-- Exercise goal --
Each entry needs to be restated exactly as written.

━━ Records shown ━━

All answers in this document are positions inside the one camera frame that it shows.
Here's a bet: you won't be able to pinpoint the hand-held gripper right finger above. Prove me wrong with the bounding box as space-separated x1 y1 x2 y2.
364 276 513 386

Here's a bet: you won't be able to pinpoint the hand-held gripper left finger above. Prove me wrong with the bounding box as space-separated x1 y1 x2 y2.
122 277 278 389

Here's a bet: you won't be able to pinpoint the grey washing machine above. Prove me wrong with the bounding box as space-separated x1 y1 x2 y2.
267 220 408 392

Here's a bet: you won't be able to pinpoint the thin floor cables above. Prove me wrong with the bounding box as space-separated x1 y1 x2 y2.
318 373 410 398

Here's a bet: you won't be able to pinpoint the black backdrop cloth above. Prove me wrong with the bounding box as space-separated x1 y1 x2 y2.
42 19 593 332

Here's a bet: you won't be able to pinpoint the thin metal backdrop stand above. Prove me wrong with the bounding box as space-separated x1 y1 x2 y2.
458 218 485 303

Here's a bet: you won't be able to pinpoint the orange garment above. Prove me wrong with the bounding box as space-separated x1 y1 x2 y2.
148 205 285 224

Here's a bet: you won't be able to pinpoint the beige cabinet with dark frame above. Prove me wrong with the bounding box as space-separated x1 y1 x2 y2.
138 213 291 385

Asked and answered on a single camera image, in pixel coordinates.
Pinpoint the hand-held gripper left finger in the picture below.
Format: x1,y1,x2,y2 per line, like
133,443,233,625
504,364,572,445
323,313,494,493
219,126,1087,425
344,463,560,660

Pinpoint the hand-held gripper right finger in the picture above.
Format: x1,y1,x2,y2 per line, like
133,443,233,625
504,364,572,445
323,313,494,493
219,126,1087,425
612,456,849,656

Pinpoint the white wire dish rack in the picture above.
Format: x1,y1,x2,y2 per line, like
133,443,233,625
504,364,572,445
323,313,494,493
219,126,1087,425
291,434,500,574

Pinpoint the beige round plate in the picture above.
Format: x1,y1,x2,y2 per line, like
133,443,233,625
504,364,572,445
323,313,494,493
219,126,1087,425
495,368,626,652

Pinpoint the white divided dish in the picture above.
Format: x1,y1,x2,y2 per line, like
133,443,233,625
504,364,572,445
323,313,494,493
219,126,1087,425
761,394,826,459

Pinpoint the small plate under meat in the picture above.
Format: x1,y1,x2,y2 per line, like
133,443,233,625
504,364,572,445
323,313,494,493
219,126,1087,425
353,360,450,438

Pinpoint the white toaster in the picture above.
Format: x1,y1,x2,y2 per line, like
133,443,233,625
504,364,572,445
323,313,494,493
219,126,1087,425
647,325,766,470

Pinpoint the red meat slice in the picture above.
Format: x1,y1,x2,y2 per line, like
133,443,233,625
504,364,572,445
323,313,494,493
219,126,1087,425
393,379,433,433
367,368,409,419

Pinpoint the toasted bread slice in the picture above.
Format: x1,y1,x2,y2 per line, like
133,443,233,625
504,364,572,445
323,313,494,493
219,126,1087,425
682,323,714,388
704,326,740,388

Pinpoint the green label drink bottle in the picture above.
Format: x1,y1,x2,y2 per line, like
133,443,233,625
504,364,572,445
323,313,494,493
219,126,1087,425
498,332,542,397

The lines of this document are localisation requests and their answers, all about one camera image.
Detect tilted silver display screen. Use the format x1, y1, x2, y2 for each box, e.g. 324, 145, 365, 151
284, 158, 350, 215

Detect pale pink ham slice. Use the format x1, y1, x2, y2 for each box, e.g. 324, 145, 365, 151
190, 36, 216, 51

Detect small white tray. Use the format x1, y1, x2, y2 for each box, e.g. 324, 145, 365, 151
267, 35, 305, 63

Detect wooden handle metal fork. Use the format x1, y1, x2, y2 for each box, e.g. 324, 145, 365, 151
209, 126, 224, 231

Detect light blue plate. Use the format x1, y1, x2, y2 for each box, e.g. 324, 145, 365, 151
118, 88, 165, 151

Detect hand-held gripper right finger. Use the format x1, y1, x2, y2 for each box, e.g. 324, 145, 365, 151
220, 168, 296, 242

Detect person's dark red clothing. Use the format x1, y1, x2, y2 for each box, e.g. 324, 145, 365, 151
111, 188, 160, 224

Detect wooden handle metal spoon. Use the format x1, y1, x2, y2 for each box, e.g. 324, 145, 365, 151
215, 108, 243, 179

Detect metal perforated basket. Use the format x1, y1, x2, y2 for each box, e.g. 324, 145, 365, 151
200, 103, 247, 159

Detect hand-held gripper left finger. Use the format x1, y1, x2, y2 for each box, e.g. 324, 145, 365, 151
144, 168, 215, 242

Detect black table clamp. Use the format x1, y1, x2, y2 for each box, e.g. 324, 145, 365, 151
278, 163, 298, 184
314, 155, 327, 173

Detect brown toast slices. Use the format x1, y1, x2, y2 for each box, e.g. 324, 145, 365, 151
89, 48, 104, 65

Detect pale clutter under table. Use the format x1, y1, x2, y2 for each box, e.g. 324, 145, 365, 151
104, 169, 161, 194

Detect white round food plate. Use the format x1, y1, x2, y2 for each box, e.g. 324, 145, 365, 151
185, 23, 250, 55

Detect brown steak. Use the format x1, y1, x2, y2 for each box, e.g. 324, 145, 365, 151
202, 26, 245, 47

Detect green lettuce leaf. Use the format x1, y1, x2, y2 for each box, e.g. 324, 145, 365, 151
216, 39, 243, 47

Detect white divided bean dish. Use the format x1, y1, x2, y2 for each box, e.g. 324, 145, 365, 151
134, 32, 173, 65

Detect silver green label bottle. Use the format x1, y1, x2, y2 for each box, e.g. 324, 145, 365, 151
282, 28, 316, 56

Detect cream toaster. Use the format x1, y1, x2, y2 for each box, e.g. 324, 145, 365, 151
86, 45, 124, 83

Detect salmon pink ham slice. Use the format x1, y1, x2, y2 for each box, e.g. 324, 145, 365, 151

━━━

-- Your solution --
All answers in this document are positions inside the one camera frame that it shows.
Here's a bet: you won't be able to pinpoint the hand-held gripper right finger above. Prove me wrong with the bounding box as space-separated x1 y1 x2 y2.
364 276 513 386

Here's a bet: you won't be able to pinpoint the hand-held gripper left finger above. Prove me wrong with the bounding box as space-separated x1 y1 x2 y2.
122 277 278 389

Here's a bet: you won't be able to pinpoint the grey washing machine above. Prove me wrong with the bounding box as space-separated x1 y1 x2 y2.
267 220 408 392

Here's a bet: you won't be able to pinpoint the thin floor cables above. Prove me wrong with the bounding box as space-separated x1 y1 x2 y2.
318 373 410 398

Here's a bet: you won't be able to pinpoint the black backdrop cloth above. Prove me wrong with the bounding box as space-separated x1 y1 x2 y2.
42 19 593 332

Here's a bet: you won't be able to pinpoint the thin metal backdrop stand above. Prove me wrong with the bounding box as space-separated x1 y1 x2 y2.
458 218 485 303

Here's a bet: you won't be able to pinpoint the orange garment above. Prove me wrong with the bounding box as space-separated x1 y1 x2 y2.
148 205 285 224

Here's a bet: you won't be able to pinpoint the beige cabinet with dark frame above. Prove me wrong with the bounding box as space-separated x1 y1 x2 y2.
138 213 291 385

Asked and answered on a single camera image, in pixel coordinates.
Pinpoint the hand-held gripper left finger in the picture below.
Format: x1,y1,x2,y2 per line, like
133,443,233,625
504,364,572,445
323,313,494,493
219,126,1087,425
344,463,560,660

Pinpoint the hand-held gripper right finger in the picture above.
Format: x1,y1,x2,y2 per line, like
133,443,233,625
504,364,572,445
323,313,494,493
219,126,1087,425
612,456,849,656

Pinpoint the white wire dish rack in the picture above.
Format: x1,y1,x2,y2 per line, like
133,443,233,625
504,364,572,445
323,313,494,493
219,126,1087,425
291,434,500,574

Pinpoint the beige round plate in the picture above.
Format: x1,y1,x2,y2 per line, like
133,443,233,625
504,364,572,445
323,313,494,493
219,126,1087,425
495,368,626,652

Pinpoint the white divided dish in the picture above.
Format: x1,y1,x2,y2 per line, like
133,443,233,625
504,364,572,445
323,313,494,493
219,126,1087,425
761,394,826,459

Pinpoint the small plate under meat in the picture above.
Format: x1,y1,x2,y2 per line, like
133,443,233,625
504,364,572,445
323,313,494,493
219,126,1087,425
353,360,450,438

Pinpoint the white toaster in the picture above.
Format: x1,y1,x2,y2 per line, like
133,443,233,625
504,364,572,445
323,313,494,493
219,126,1087,425
647,325,766,470

Pinpoint the red meat slice in the picture above.
Format: x1,y1,x2,y2 per line, like
133,443,233,625
504,364,572,445
323,313,494,493
219,126,1087,425
393,379,433,433
367,368,409,419

Pinpoint the toasted bread slice in the picture above.
Format: x1,y1,x2,y2 per line, like
133,443,233,625
504,364,572,445
323,313,494,493
219,126,1087,425
682,323,714,388
704,326,740,388

Pinpoint the green label drink bottle in the picture above.
Format: x1,y1,x2,y2 per line, like
133,443,233,625
504,364,572,445
323,313,494,493
219,126,1087,425
498,332,542,397

The lines of this document are localisation requests and their answers, all about one camera image.
Detect tilted silver display screen. Use the format x1, y1, x2, y2 for each box, e.g. 324, 145, 365, 151
284, 158, 350, 215

Detect pale pink ham slice. Use the format x1, y1, x2, y2 for each box, e.g. 324, 145, 365, 151
190, 36, 216, 51

Detect small white tray. Use the format x1, y1, x2, y2 for each box, e.g. 324, 145, 365, 151
267, 35, 305, 63

Detect wooden handle metal fork. Use the format x1, y1, x2, y2 for each box, e.g. 324, 145, 365, 151
209, 126, 224, 231

Detect light blue plate. Use the format x1, y1, x2, y2 for each box, e.g. 324, 145, 365, 151
118, 88, 165, 151

Detect hand-held gripper right finger. Use the format x1, y1, x2, y2 for each box, e.g. 324, 145, 365, 151
220, 168, 296, 242

Detect person's dark red clothing. Use the format x1, y1, x2, y2 for each box, e.g. 324, 145, 365, 151
111, 188, 160, 224

Detect wooden handle metal spoon. Use the format x1, y1, x2, y2 for each box, e.g. 324, 145, 365, 151
215, 108, 243, 179

Detect metal perforated basket. Use the format x1, y1, x2, y2 for each box, e.g. 324, 145, 365, 151
200, 103, 247, 159

Detect hand-held gripper left finger. Use the format x1, y1, x2, y2 for each box, e.g. 324, 145, 365, 151
144, 168, 215, 242

Detect black table clamp. Use the format x1, y1, x2, y2 for each box, e.g. 324, 145, 365, 151
278, 163, 298, 184
314, 155, 327, 173

Detect brown toast slices. Use the format x1, y1, x2, y2 for each box, e.g. 324, 145, 365, 151
89, 48, 104, 65

Detect pale clutter under table. Use the format x1, y1, x2, y2 for each box, e.g. 324, 145, 365, 151
104, 169, 161, 194

Detect white round food plate. Use the format x1, y1, x2, y2 for each box, e.g. 324, 145, 365, 151
185, 23, 250, 55

Detect brown steak. Use the format x1, y1, x2, y2 for each box, e.g. 324, 145, 365, 151
202, 26, 245, 47

Detect green lettuce leaf. Use the format x1, y1, x2, y2 for each box, e.g. 324, 145, 365, 151
216, 39, 243, 47

Detect white divided bean dish. Use the format x1, y1, x2, y2 for each box, e.g. 324, 145, 365, 151
134, 32, 173, 65

Detect silver green label bottle. Use the format x1, y1, x2, y2 for each box, e.g. 324, 145, 365, 151
282, 28, 316, 56

Detect cream toaster. Use the format x1, y1, x2, y2 for each box, e.g. 324, 145, 365, 151
86, 45, 124, 83

Detect salmon pink ham slice. Use the format x1, y1, x2, y2 for each box, e.g. 324, 145, 365, 151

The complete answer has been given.